About ongoing research and improvements in breast cancer care:
  • Preventing Lymphedema:  Klimberg and her UAMS team, with funding provided by the Tenenbaum Breast Cancer Research Foundation, have developed a new surgical method (ARM, or Axillary Reverse Mapping) to prevent lymphedema after breast cancer surgery.  Oftentimes described by women as worse than the mastectomy, it is a swelling that is difficult to treat and caused by faulty drainage of the lymph nodes.  Some studies report the incidence rate of lymphedema in the arm and hand as high as 56%.  The new technique evaluates the ways in which fluid drains through the lymph node system in the arm using an injection of blue dye. The dye is used to map the drainage of the arm.  Mapping the drainage of the arm decreases the chances of unintended disruption of the lymph node system during surgery and reduces the risk of developing swelling in the arm," Klimberg said. UAMS was the first to study lymph node drainage in the arm and it is now using the ARM procedure as standard procedure for breast cancer surgery.  Dr. Klimberg now conducts training seminars on the procedure for breast centers throughout the country. 

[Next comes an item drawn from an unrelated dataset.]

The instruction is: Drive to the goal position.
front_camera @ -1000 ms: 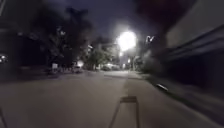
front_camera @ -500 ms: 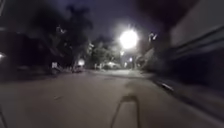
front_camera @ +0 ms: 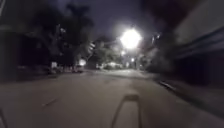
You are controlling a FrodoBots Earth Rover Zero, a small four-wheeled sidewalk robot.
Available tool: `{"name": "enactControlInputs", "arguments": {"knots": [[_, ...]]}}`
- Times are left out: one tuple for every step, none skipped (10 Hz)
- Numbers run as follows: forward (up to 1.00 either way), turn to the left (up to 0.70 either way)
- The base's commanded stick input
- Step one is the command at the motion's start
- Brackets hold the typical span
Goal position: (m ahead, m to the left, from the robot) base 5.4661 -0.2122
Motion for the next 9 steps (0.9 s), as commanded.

  • Spit for the Cure:  The brainchild of Klimberg and Dr. Susan Kadlubar, Ph.D., Spit For The Cure is a breast cancer research study conducted by UAMS and the Fay Boozman College of Public Health that hopes to identify factors that put women at increased risk for breast cancer. They also hope to find out more about why some women respond to treatment and others do not.  In partnership with the Susan G. Komen Arkansas Affiliate, there are now more than 10,000 Arkansas women who are helping to pioneer this research through the simple donation of spit to provide DNA samples.  If you want to contribute to your own saliva samples for this important research, it only takes 10 to 15 minutes of your time.  More information can be found by clicking here. 
  • Tears for Life:  Tears for Life was created in September 2008 as collaboration between researchers at the University of Arkansas for Medical Sciences and MBA students at the University of Arkansas' Walton College of Business.  The partnership has an exclusive license for a patent-pending technology from UAMS to develop an innovative, non-invasive, and convenient screening tool that can detect breast cancer using proteins found in women's tears.  These protein patterns create a multiple marker "barcode" that accurately identifies the presence of breast cancer in the body.  Our vision is that the test will make breast cancer screening easier and more accessible for women, resulting in higher screening rates, earlier diagnosis and treatment, increased survival rates, and reduced treatment costs for patients and insurers.  You can find out more information about this research by clicking here. 

There is amazing progress being made and research going on with breast cancer prevention and treatment, especially at our own UAMS.  The presentation by Dr. Klimberg made me feel much more optimistic about the future.